### TRY IT
Please could you give again the lines from the one holding "Quick question about the photo above — is any yellow" through the final line of the data below, exactly, with no other lines?

Stored dataset items:
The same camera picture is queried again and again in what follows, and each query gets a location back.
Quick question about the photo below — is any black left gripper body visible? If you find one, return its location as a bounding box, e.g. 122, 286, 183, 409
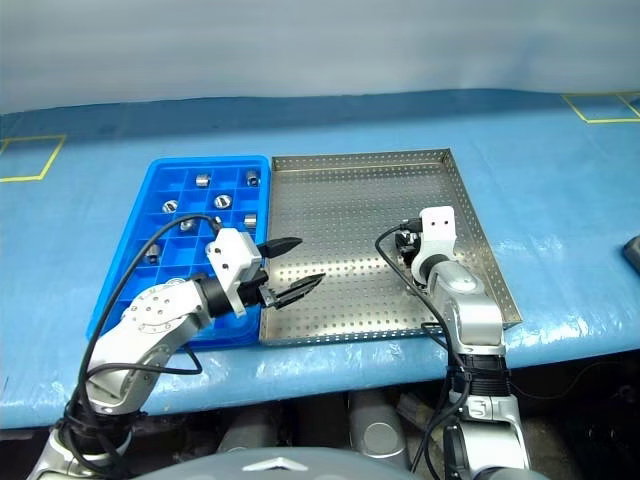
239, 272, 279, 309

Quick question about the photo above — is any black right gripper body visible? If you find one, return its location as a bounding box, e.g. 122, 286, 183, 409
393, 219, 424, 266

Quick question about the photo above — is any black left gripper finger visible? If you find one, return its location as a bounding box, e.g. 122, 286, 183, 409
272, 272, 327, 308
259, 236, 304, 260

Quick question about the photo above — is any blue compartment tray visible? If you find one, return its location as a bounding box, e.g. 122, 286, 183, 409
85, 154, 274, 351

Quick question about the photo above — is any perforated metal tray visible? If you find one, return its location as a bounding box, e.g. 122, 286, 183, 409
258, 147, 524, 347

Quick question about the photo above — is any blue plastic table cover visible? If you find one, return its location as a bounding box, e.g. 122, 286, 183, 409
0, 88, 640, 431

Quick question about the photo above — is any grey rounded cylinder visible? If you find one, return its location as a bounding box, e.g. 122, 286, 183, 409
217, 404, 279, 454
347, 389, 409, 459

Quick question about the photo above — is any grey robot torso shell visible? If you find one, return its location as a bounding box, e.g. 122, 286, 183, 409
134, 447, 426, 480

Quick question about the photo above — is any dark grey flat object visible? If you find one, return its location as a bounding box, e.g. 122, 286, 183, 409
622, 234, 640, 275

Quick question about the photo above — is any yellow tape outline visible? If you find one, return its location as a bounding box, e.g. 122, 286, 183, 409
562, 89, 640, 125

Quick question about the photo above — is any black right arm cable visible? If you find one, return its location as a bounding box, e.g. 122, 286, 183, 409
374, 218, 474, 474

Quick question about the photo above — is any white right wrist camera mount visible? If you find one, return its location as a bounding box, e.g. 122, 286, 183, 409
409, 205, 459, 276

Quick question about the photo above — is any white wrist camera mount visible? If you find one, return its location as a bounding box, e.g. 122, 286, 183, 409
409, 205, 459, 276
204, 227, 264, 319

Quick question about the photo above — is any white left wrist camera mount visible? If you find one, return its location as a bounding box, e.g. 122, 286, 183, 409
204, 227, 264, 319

### WRITTEN RESPONSE
Quick question about the photo above — is any yellow tape outline visible? If you find one, return its location as a bounding box, e.g. 122, 286, 183, 409
562, 89, 640, 125

Quick question about the photo above — is any black right arm cable visible? If you find one, return its location as a bounding box, e.g. 122, 286, 183, 409
374, 218, 474, 474

Quick question about the photo above — is any white right wrist camera mount visible? If you find one, return its location as a bounding box, e.g. 122, 286, 183, 409
409, 205, 459, 276

Quick question about the photo above — is any white wrist camera mount visible? If you find one, return its location as a bounding box, e.g. 122, 286, 183, 409
409, 205, 459, 276
204, 227, 264, 319

Quick question about the photo above — is any white left wrist camera mount visible? If you find one, return its location as a bounding box, e.g. 122, 286, 183, 409
204, 227, 264, 319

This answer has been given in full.